Matching this support will be greater security for patients and public. This will include: specialist secure units in each NHS region; accommodation in every locality to provide short-term round-the-clock nursing care and supervision; assertive outreach teams to keep tabs on people who have been discharged and make contact with people who shy away from getting help; and changes in the law to enable carers and professionals to respond promptly and effectively to the needs of mentally ill patients.
This latter aspect will be the outcome of a review of the Mental Health Act which I am setting up. As you know, the law on mental health is based on the needs and therapies of a bygone age. Its revision in 1983 merely tinkered with the problem. What I want now is a root and branch review to reflect the opportunities and limits of modern therapies and drugs. It will cover such possible measures as compliance orders and community treatment orders to provide a prompt and effective legal basis to ensure that patients get supervised care if they do not take their medication or if their condition deteriorates.
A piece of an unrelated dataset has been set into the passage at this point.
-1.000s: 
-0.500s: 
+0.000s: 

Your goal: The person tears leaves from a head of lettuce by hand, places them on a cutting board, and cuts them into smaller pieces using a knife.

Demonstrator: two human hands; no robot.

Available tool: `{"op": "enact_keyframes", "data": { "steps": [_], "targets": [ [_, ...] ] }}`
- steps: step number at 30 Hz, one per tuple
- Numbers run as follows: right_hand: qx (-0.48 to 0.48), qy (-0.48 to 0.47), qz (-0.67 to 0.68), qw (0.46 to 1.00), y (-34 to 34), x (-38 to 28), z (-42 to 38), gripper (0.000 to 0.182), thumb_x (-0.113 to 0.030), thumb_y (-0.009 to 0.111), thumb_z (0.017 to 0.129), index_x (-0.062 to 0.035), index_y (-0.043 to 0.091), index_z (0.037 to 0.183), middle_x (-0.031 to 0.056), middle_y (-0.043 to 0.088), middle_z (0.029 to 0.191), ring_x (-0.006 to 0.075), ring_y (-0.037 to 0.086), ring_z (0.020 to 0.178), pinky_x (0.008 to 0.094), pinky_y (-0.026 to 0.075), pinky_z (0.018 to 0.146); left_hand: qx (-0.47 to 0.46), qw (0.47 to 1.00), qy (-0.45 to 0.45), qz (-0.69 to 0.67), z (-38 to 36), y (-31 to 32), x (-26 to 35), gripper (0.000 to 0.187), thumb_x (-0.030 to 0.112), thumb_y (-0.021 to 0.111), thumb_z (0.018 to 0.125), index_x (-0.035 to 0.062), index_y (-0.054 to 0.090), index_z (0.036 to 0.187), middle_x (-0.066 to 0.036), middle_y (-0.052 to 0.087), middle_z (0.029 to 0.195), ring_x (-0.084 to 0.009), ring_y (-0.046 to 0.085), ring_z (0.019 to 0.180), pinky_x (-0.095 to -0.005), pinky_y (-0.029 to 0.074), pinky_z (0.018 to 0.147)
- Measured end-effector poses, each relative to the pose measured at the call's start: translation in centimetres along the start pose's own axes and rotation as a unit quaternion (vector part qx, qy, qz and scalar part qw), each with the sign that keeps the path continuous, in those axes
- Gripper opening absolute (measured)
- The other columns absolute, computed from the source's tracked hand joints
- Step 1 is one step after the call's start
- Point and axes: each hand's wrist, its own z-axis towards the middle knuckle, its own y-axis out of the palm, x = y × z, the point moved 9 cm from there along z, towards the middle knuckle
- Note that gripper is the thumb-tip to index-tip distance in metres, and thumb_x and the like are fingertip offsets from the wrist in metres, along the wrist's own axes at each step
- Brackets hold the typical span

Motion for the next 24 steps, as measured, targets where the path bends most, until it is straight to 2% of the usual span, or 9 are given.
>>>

So the changes in practice we are seeking will be backed up by changes in the law. They will be helped by extra funds for mental health which form part of the Comprehensive Spending Review settlement for the NHS and local authority social services. Extra funds will be available for modernisation of services. These will need to be both clinically and cost effective and targeted on evidence-based outcomes.
I hope this outline of our plans will prove useful to you and the others who have agreed to serve on the External Reference Group charged with developing the National Service Framework. Your task will be to take the components of this approach and using the latest available evidence establish what should be the appropriate balance of services in each locality and what range of specialist services should be provided at a regional level to support those local services. Your recommendations should take account of the different needs of rural and urban communities as services may need to be shaped differently for each.
I also hope that our decision to give the same priority to the development of the mental health National Service Framework as we have to heart disease will show how seriously we take the need to transform the present inadequate arrangements for the treatment and care of people suffering from mental illness.